**Dataset records:**

#####

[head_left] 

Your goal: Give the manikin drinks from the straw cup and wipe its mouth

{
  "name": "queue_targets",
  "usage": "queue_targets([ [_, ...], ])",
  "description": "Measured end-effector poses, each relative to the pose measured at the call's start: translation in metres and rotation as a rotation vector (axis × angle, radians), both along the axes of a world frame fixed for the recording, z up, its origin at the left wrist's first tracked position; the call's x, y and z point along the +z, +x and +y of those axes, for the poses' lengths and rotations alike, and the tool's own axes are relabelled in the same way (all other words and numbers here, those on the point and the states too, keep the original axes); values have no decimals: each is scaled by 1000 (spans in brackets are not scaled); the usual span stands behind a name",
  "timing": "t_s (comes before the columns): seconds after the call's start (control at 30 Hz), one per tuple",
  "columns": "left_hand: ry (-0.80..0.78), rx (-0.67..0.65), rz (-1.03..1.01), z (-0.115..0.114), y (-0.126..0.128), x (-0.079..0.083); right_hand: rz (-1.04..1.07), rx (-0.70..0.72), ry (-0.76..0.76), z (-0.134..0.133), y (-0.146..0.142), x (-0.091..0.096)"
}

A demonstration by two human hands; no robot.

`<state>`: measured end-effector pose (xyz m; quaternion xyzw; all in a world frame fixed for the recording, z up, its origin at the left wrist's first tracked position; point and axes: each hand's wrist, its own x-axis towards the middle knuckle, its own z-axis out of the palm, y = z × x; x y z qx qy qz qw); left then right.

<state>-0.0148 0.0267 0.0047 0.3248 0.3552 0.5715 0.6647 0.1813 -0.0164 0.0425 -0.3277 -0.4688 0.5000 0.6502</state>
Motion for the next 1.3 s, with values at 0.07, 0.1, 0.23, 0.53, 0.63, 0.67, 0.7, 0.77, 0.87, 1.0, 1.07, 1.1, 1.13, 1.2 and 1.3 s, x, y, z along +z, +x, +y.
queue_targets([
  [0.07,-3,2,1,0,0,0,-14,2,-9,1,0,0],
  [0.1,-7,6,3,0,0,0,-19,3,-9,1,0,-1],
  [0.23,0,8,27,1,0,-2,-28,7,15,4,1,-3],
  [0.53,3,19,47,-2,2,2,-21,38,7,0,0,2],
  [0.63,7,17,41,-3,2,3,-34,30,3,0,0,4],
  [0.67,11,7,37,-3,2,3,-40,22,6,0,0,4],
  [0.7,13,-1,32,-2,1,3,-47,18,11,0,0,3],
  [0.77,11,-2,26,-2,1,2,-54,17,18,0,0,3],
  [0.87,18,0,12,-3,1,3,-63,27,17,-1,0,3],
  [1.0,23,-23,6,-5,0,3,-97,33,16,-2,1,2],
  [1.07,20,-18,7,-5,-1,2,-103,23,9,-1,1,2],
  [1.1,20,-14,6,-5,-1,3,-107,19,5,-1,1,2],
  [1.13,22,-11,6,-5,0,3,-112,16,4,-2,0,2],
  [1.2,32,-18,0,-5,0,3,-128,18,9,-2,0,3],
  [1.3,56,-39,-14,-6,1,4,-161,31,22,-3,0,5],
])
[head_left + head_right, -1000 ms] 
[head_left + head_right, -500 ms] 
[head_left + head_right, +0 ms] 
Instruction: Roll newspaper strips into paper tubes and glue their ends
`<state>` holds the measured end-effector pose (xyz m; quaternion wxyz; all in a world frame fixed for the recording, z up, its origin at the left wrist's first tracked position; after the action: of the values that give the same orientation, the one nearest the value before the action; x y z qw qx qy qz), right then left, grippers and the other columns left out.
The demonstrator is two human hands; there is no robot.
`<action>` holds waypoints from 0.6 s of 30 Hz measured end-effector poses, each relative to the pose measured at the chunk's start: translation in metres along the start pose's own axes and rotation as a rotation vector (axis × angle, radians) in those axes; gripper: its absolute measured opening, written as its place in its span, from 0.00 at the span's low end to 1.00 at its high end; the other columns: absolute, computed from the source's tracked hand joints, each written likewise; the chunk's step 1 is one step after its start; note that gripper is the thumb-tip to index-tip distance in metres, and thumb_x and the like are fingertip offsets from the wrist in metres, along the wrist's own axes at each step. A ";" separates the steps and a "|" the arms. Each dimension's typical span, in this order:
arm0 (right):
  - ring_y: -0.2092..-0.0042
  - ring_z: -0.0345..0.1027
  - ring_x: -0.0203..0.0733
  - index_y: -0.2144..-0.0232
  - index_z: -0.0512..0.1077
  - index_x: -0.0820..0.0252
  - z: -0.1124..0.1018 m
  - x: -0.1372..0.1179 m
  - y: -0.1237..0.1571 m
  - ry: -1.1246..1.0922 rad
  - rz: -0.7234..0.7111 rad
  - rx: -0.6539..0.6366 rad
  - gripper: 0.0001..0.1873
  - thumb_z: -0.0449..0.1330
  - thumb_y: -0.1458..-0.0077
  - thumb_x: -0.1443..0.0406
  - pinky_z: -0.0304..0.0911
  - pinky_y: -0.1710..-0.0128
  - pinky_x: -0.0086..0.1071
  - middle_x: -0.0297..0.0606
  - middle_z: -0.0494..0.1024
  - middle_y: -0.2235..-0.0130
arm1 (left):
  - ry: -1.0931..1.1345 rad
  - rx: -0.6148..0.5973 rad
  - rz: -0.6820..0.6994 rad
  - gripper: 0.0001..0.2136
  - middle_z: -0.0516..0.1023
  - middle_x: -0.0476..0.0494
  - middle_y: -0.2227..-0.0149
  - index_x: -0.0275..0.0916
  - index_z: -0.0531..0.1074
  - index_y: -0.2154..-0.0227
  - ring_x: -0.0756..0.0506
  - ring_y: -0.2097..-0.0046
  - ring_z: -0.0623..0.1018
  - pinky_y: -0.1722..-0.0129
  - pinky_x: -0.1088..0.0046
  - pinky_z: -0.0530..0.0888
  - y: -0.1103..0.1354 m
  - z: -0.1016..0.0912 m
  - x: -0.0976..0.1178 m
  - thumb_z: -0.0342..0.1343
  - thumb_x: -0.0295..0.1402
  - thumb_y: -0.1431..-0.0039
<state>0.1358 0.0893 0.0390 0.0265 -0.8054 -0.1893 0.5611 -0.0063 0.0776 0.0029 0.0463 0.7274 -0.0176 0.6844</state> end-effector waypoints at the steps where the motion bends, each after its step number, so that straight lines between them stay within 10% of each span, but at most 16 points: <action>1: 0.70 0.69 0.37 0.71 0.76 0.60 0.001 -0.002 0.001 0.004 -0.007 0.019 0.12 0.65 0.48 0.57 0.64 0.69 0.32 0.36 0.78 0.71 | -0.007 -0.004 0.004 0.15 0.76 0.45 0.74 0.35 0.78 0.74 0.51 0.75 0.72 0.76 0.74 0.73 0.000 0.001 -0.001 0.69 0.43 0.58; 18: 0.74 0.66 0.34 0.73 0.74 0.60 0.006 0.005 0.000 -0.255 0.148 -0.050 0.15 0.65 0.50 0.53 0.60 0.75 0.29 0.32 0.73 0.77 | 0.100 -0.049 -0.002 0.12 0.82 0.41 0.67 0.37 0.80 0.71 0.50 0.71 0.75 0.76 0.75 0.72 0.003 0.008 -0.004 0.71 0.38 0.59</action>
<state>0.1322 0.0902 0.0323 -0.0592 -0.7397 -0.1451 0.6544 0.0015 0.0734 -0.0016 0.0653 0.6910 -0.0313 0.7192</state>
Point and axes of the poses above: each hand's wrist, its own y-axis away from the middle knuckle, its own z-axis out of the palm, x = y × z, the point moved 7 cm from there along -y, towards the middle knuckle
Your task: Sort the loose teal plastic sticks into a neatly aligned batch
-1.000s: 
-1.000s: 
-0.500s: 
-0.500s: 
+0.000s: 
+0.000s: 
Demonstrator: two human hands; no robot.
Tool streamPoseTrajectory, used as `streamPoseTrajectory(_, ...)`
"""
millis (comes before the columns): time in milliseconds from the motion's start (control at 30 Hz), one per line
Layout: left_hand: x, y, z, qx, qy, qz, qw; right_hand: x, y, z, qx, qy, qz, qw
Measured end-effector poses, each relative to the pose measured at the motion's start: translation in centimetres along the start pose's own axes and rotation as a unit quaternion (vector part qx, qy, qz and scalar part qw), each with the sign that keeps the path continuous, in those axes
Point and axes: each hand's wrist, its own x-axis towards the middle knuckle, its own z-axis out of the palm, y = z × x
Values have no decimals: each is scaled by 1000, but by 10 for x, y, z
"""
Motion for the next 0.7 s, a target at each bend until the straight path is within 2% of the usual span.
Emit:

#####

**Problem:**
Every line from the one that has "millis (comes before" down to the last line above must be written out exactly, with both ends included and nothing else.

**Response to this task:**
millis (comes before the columns): time in milliseconds from the motion's start (control at 30 Hz), one per line
Layout: left_hand: x, y, z, qx, qy, qz, qw; right_hand: x, y, z, qx, qy, qz, qw
Measured end-effector poses, each relative to the pose measured at the motion's start: translation in centimetres along the start pose's own axes and rotation as a unit quaternion (vector part qx, qy, qz and scalar part qw), each with the sign that keeps the path continuous, in those axes
Point and axes: each hand's wrist, its own x-axis towards the middle knuckle, its own z-axis out of the palm, y = z × x
Values have no decimals: each is scaled by 1000, but by 10 for x, y, z
"""
Motion for the next 0.7 s, a target at each bend until the straight path is within 2% of the usual span.
Emit:

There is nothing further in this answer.